§ PROVIDED MATERIAL
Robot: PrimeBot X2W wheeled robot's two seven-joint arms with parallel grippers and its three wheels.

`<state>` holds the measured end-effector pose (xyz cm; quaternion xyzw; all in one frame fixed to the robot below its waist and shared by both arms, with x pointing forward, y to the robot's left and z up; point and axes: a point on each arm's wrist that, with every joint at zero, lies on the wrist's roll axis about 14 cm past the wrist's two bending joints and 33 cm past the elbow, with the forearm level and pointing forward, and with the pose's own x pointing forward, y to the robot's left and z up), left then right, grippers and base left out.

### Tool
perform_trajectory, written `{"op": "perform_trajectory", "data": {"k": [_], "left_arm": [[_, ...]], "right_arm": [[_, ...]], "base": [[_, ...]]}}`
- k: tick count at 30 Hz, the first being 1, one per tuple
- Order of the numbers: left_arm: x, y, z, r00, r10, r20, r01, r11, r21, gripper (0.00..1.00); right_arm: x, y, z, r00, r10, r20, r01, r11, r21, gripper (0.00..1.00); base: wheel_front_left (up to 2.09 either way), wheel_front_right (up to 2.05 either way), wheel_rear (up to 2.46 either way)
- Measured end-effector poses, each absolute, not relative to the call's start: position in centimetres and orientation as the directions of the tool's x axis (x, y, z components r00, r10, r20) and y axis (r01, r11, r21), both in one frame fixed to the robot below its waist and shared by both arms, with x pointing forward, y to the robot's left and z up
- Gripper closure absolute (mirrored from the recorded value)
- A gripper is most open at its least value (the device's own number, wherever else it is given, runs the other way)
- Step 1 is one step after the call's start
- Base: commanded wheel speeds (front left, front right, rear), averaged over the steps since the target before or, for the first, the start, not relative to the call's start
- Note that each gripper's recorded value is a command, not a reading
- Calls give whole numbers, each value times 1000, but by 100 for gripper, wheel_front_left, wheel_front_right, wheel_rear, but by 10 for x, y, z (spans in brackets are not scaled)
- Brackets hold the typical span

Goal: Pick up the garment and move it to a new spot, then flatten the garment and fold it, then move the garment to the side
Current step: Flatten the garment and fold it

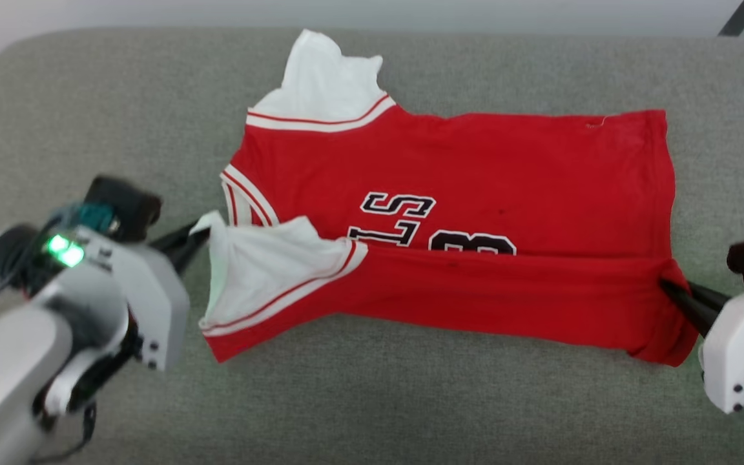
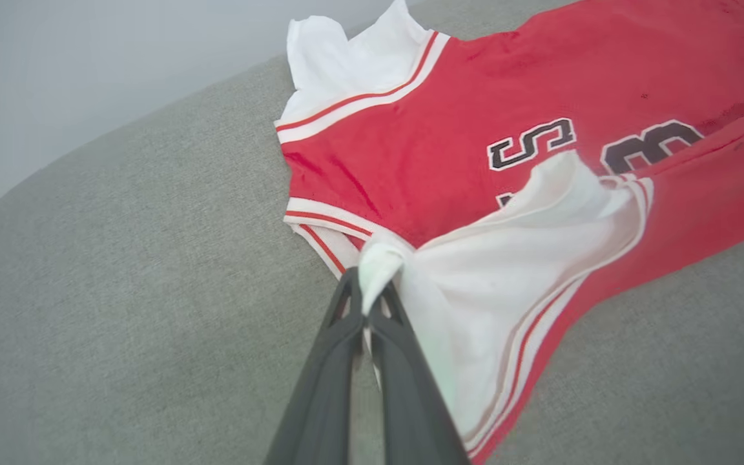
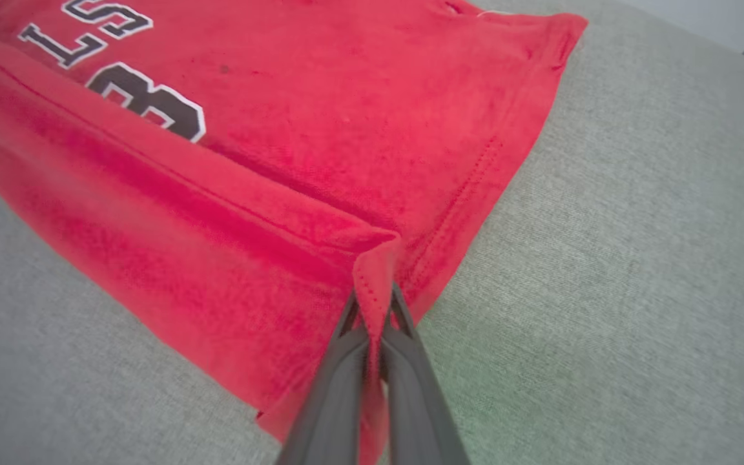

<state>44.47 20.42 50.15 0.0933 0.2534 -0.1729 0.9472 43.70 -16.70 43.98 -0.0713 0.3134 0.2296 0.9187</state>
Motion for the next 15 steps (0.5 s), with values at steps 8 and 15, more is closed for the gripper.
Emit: {"op": "perform_trajectory", "data": {"k": [8,15], "left_arm": [[486,200,469,746,-311,-590,445,891,94,100],[497,200,423,650,-304,-697,463,885,46,100]], "right_arm": [[454,-163,417,649,370,-665,-474,880,26,100],[461,-162,401,609,372,-701,-476,878,53,100]], "base": [[0,0,0],[0,0,0]]}}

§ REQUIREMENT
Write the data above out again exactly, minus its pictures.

§ RESULT OF THE TASK
Robot: PrimeBot X2W wheeled robot's two seven-joint arms with parallel grippers and its three wheels.

`<state>` holds the measured end-effector pose (xyz cm; quaternion xyzw; all in one frame fixed to the robot below its waist and shared by both arms, with x pointing forward, y to the robot's left and z up; point and axes: a point on each arm's wrist that, with every joint at zero, lies on the wrist's roll axis about 14 cm past the wrist's two bending joints and 33 cm past the elbow, with the forearm level and pointing forward, and with the pose's own x pointing forward, y to the robot's left and z up), left then right, grippers and base left out.

### Tool
perform_trajectory, written `{"op": "perform_trajectory", "data": {"k": [_], "left_arm": [[_, ...]], "right_arm": [[_, ...]], "base": [[_, ...]]}}`
- k: tick count at 30 Hz, the first being 1, one per tuple
- Order of the numbers: left_arm: x, y, z, r00, r10, r20, r01, r11, r21, gripper (0.00..1.00); right_arm: x, y, z, r00, r10, r20, r01, r11, r21, gripper (0.00..1.00); base: wheel_front_left (up to 2.09 either way), wheel_front_right (up to 2.05 either way), wheel_rear (up to 2.46 either way)
- Measured end-effector poses, each absolute, not relative to the call's start: position in centimetres and orientation as the directions of the tool's x axis (x, y, z components r00, r10, r20) and y axis (r01, r11, r21), both in one frame fixed to the robot below its waist and shared by both arms, with x pointing forward, y to the robot's left and z up
- Gripper closure absolute (mirrored from the recorded value)
- A gripper is most open at its least value (the device's own number, wherever else it is given, runs the other way)
- Step 1 is one step after the call's start
- Base: commanded wheel speeds (front left, front right, rear), averaged over the steps since the target before or, for the first, the start, not relative to the call's start
- Note that each gripper's recorded value is a command, not a reading
- Calls give whole numbers, each value times 1000, but by 100 for gripper, wheel_front_left, wheel_front_right, wheel_rear, but by 10 for x, y, z (spans in brackets are not scaled)
- Brackets hold the typical span

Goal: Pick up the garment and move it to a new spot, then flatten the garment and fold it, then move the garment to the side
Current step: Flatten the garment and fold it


<state>44.47 20.42 50.15 0.0933 0.2534 -0.1729 0.9472 43.70 -16.70 43.98 -0.0713 0.3134 0.2296 0.9187</state>
Motion for the next 15 steps (0.5 s), with values at steps 8 and 15, more is closed for the gripper.
Emit: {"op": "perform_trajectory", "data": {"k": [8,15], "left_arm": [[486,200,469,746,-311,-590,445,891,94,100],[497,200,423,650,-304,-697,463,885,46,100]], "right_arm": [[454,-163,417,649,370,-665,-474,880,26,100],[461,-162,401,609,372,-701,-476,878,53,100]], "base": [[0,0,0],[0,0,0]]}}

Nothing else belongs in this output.